B. AMENDMENTS TO LOAN AGREEMENT:
1. SECTION I. of the Loan Agreement is by this Amendment deleted in its
entirety and replaced by the following new SECTION I.:
I. LOANS. The following Loans and any amendments, extensions,
renewals or refinancing thereof are subject to this Agreement:
LOAN
TYPE OF LOAN NOTE AMOUNT DATE
LINE OF CREDIT $20,944,205.00 09/__1998
PURPOSE of Loans listed above:
DECREASE AND AMENDMENT TO EXISTING LINE OF CREDIT, NOTE NO.
02007144, USED FOR WORKING CAPITAL LIQUIDITY, AND GUARANTY
PAYMENT FOR EXISTING LETTER OF CREDIT NO. LC0-17478-DY ISSUED
FOR INSURANCE PURPOSES FOR THE ACCOUNT OF OMNICARE HEALTH PLAN
OF LOUISIANA, LISTING LIBERTY BANK AND TRUST AS BENEFICIARY,
WHICH EXPIRES ON JANUARY 12, 1999.
2. SECTION II.J. of the Loan Agreement is by this Amendment deleted in its
entirety and replaced by the following new SECTION II.J.:
J. YEAR 2000 PROBLEM. Borrower has reviewed all areas within its
business and operations which could be adversely affected by
the Year 2000 Problem and, except as Borrower has specifically
disclosed to Bank in writing, Borrower has developed and
implemented or is developing and will implement a program by
not later than January 31, 1999, to assure that Borrower's
computer applications will not have a Year 2000 Problem.

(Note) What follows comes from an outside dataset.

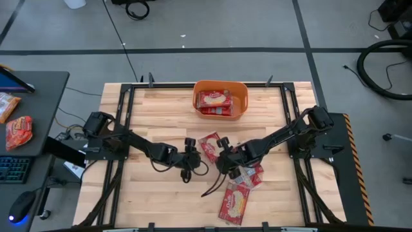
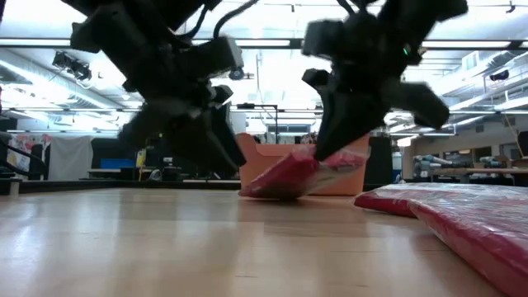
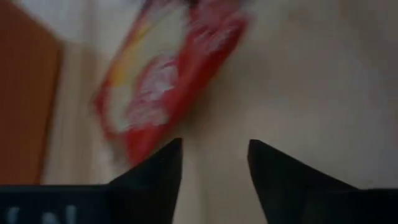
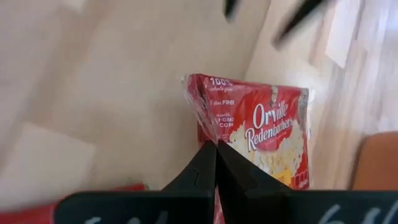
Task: Sort popcorn bags into baskets
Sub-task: Put the red popcorn bag into the orange bin
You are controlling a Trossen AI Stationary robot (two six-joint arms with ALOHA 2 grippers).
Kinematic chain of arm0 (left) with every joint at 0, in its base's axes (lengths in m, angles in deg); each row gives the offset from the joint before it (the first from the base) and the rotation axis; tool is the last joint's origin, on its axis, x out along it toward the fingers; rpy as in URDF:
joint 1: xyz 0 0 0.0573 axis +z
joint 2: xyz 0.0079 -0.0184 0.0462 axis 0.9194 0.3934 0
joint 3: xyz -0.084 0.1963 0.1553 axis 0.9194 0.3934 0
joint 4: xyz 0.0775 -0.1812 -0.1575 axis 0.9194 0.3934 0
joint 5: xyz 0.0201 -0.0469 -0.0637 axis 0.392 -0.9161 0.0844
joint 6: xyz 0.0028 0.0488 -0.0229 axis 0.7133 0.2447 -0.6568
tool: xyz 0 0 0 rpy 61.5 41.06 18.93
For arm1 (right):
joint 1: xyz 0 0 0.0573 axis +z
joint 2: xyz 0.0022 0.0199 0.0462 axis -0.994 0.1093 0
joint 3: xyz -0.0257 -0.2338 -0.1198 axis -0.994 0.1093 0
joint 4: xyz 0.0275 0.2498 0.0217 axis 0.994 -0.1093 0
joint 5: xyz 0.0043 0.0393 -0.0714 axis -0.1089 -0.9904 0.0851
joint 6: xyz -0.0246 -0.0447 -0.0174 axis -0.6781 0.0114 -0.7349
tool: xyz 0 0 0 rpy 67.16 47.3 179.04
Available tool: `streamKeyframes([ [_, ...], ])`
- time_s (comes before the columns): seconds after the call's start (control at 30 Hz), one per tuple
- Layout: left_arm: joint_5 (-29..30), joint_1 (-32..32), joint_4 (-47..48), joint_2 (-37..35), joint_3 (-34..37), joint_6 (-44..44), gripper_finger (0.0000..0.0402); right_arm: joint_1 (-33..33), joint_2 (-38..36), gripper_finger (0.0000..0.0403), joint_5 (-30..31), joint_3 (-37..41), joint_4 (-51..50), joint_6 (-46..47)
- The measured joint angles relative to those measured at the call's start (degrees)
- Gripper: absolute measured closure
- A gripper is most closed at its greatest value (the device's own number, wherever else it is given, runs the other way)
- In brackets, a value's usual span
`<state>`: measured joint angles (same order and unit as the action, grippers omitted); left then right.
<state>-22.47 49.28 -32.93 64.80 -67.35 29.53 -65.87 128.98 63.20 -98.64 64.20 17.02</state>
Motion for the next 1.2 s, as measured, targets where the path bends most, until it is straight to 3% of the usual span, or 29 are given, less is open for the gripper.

3. SECTION III.A. of the Loan Agreement is hereby deleted in its entirety
and replaced by the following new SECTION III.A.:
A. FINANCIAL REQUIREMENTS.
1. MEET WITH BANK TO ESTABLISH FINANCIAL COVENANTS FOR A MINIMUM
NET WORTH; DEBT SERVICE COVERAGE RATIO AND MAXIMUM DEBT TO
WORTH RATIO, PRIOR TO MARCH 1, 1999.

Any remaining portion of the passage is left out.